Le retour du meilleur de l’indie UK
Ici, le point de départ est une observation acide : celle d’un ex qui, contre toute attente, devient la version la plus stable, la plus “alignée”, de lui-même. Pendant ce temps, l’autre reste coincé dans les limbes affectifs d’un après mal digéré.
Le morceau s’inscrit dans cette tradition très UK indie des années 2000-2010, entre The Kooks, Arctic Monkeys période début de carrière et Two Door Cinema Club, avec ce sens du contraste permanent entre énergie lumineuse et arrière-goût légèrement amer. Guitares jangly, rythmique enlevée, production contemporaine sans surcharge : “Good for You” avance avec une légèreté apparente qui masque à peine son vrai sujet : la jalousie passive, la comparaison permanente, et cette impression étrange que tout le monde avance mieux que soi.

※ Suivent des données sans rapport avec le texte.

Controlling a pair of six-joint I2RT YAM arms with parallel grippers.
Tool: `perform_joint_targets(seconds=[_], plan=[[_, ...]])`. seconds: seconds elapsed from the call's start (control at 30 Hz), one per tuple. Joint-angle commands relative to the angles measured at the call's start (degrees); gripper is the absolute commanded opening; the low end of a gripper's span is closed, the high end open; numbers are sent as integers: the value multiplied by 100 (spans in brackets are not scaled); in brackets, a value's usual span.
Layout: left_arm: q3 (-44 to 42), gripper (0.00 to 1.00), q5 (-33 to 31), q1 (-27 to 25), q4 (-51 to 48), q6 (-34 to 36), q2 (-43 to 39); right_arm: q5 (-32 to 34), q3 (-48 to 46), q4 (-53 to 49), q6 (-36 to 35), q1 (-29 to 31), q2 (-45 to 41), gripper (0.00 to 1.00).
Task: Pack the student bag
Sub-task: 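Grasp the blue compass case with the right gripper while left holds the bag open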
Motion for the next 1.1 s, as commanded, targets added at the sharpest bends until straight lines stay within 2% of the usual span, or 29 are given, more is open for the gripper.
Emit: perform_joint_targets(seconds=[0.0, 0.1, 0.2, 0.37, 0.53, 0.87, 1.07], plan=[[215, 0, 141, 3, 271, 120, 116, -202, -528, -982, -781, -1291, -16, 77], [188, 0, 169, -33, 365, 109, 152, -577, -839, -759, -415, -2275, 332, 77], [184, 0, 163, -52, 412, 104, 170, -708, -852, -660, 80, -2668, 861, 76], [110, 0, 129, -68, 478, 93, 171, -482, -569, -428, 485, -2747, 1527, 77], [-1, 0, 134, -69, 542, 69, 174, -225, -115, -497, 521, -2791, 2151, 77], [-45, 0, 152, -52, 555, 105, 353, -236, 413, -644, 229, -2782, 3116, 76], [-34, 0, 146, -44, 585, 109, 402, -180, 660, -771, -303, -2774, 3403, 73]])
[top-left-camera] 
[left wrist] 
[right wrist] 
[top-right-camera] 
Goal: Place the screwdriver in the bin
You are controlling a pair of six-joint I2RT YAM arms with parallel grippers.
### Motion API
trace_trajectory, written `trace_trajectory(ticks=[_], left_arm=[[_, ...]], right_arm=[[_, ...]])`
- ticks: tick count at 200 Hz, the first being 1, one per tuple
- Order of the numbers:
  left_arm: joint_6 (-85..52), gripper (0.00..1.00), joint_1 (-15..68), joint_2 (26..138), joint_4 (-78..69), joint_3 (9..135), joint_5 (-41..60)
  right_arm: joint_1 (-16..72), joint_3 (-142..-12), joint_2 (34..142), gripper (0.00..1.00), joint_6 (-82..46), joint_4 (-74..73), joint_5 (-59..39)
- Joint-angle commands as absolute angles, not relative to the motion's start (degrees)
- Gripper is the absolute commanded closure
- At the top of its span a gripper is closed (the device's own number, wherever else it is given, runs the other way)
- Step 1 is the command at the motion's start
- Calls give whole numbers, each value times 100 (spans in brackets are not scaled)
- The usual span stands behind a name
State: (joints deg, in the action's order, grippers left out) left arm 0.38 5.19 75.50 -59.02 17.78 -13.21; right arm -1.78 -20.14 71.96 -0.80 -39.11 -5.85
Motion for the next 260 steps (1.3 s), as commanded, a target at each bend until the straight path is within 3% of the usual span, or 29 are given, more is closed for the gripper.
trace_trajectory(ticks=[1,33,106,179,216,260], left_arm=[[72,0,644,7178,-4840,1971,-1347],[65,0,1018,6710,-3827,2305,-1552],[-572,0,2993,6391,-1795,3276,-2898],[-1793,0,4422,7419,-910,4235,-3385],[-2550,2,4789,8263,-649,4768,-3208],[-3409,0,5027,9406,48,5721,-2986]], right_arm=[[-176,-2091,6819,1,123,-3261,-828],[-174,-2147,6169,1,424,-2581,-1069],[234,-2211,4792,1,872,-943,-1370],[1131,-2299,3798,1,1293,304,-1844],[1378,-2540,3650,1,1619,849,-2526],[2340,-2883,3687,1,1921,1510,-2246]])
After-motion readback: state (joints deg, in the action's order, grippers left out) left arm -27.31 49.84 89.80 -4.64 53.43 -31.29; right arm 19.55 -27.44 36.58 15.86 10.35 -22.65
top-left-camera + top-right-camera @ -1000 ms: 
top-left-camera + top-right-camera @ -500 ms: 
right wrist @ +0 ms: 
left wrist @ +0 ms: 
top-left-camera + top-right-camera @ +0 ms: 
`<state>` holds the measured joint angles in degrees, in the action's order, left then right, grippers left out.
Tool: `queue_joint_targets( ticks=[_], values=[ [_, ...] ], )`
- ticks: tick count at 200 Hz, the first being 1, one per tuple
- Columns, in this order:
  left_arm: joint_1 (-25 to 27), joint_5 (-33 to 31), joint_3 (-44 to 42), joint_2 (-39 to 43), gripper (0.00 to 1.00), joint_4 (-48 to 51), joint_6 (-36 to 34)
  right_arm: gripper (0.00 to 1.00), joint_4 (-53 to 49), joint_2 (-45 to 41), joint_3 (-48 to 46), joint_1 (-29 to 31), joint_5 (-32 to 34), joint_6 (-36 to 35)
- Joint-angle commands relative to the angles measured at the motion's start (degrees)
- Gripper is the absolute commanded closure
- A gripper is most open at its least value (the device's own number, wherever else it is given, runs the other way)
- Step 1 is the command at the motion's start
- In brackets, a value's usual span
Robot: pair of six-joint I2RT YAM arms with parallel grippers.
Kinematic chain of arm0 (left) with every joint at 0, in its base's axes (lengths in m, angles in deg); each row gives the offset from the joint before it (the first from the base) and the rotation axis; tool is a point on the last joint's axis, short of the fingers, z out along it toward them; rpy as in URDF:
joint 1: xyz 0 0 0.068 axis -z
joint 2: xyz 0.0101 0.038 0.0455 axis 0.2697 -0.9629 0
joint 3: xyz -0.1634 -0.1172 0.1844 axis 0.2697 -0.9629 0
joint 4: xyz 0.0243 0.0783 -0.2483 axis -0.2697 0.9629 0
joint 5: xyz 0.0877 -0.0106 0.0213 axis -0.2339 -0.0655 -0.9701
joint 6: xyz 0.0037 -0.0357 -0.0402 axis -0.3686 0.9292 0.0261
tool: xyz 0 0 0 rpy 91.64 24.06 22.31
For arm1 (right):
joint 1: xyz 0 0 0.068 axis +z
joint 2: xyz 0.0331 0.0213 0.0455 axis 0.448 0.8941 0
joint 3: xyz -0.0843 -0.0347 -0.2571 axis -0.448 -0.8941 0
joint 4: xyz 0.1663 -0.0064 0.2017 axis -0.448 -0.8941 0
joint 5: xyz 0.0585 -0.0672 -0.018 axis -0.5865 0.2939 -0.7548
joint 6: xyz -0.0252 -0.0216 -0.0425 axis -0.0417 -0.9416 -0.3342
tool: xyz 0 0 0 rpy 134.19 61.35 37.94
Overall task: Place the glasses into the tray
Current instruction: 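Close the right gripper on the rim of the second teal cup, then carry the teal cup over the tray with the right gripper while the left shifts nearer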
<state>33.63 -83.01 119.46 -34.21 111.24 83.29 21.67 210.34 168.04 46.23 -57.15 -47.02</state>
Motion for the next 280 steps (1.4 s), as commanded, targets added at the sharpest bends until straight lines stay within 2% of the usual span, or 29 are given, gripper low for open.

Un style profondément efficace
Le projet Tuesday Night Curry Club, lui, est né d’une idée presque absurde, mais finalement très générationnelle : si les playlists FIFA ne proposent plus les morceaux indie qu’on aime, autant les écrire soi-même. Ce qui commence comme une blague entre amis devient un terrain d’expérimentation pop. Un bedroom songwriting project, donc, alimenté par les outils de production actuels. Un monde où l’esthétique DIY rencontre une vraie obsession pour les refrain efficaces.
Dans “Good for You”, cette philosophie prend tout son sens. Le groupe transforme des fragments de vie ordinaire en morceaux presque familiers dès la première écoute. Une musique qui ne cherche pas à réinventer la roue, mais à remettre du sens dans des codes déjà connus.
“Good for You” a tout d’un bon moment avec une indie pop efficace et suffisamment malicieuse pour rester en tête.